Nevertheless, developments in parallel imaging22, 23
and multi-channel phased-array coils may further reduce the imaging time24, 25
, this will have a considerable impact on improving spatial resolution and image quality due to inconsistent cardiac and respiratory motion. Thus, if the diagnostic performance of coronary MRA can be further improved, this test may become the most important imaging tool for noninvasively and comprehensively assessing patients with suspected CAD. Whole-heart coronary MRA at 3.0T has great potential to become a valuable complement to other non-invasive imaging modalities if current limitations, such as navigator failure rate and low spatial resolution, can be overcome.
There are several limitations that need to be acknowledged in this study. The capability to perform cardiac function, perfusion, and viability, as well as coronary imaging in the same setting for a comprehensive exam of CAD is a major strength of cardiac MR imaging. The need for contrast agent in both coronary MRA and cardiac perfusion scans will either lead to increased total contrast dose, or decreased dose from optimal value for coronary MRA and/or perfusion scans. The performance of coronary MRA with further reduced contrast dose is not yet established. Second, coronary MRA could not be acquired from about 8% of the patients due to unstable breathing patterns or poor ECG signal. Not including all subjects may result in overestimation of the diagnostic accuracy of coronary MRA. Future studies are needed to define the method’s precise role in the diagnostic algorithm for the evaluation of patients with suspected CAD in multi-center trials.

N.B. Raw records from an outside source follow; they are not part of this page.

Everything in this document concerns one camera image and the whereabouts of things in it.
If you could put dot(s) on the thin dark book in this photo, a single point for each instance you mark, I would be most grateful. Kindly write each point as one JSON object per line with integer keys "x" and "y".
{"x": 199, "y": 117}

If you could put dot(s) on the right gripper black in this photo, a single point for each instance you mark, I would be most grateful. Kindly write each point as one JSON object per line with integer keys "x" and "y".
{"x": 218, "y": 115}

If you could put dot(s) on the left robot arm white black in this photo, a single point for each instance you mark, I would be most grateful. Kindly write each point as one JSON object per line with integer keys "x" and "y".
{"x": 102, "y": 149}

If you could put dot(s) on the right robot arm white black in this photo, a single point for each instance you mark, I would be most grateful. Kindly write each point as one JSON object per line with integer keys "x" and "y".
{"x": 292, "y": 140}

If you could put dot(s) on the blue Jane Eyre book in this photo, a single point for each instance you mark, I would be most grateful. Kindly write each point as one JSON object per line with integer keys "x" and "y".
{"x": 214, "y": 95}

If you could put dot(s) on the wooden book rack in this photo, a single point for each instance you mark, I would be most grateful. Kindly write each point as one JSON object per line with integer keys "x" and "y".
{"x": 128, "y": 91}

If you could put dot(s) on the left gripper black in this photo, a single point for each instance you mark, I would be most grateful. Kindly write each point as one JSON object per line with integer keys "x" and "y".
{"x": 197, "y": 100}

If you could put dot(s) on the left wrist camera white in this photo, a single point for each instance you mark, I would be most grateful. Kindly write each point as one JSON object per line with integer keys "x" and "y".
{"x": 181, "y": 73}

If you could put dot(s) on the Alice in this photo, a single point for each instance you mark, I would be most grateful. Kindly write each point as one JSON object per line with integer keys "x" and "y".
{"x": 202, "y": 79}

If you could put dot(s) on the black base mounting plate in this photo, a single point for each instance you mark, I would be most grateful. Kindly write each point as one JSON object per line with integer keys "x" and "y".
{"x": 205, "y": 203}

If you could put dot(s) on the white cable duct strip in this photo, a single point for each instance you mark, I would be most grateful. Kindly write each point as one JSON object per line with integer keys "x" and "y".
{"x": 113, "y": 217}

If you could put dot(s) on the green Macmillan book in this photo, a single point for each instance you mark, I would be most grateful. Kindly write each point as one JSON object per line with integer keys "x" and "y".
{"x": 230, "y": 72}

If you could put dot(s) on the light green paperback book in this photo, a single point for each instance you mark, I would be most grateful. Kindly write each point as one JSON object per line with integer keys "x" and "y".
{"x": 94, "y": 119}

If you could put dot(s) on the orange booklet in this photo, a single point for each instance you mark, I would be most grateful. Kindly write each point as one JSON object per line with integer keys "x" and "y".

Third, despite the use of partial Fourier acquisition and parallel imaging, it is desirable to further improve the imaging speed with advanced acceleration and reconstruction techniques without compromising image quality. Finally, to acquire consistent coronary MRA images requires highly attentive and experienced operators on the setting of timing and imaging parameters. Broader utilization and acceptance of coronary MRA could be improved by simplifying or automating the protocol settings.
In conclusion, among patients who were scheduled to obtain conventional X-ray coronary angiography, we found that coronary MRA at 3.0 T using 32-channal cardiac coils demonstrates high accuracy for detection of significant coronary artery stenosis. The high NPV (95.8%) establishes coronary MRA as an effective noninvasive method to rule out significant coronary artery stenosis without exposure to ionizing radiation. The speed advantage and extra diagnostic value afforded by 32-channel cardiac coils at 3.0 T may be expected to drive future technological developments of more robust and reliable coronary MRA.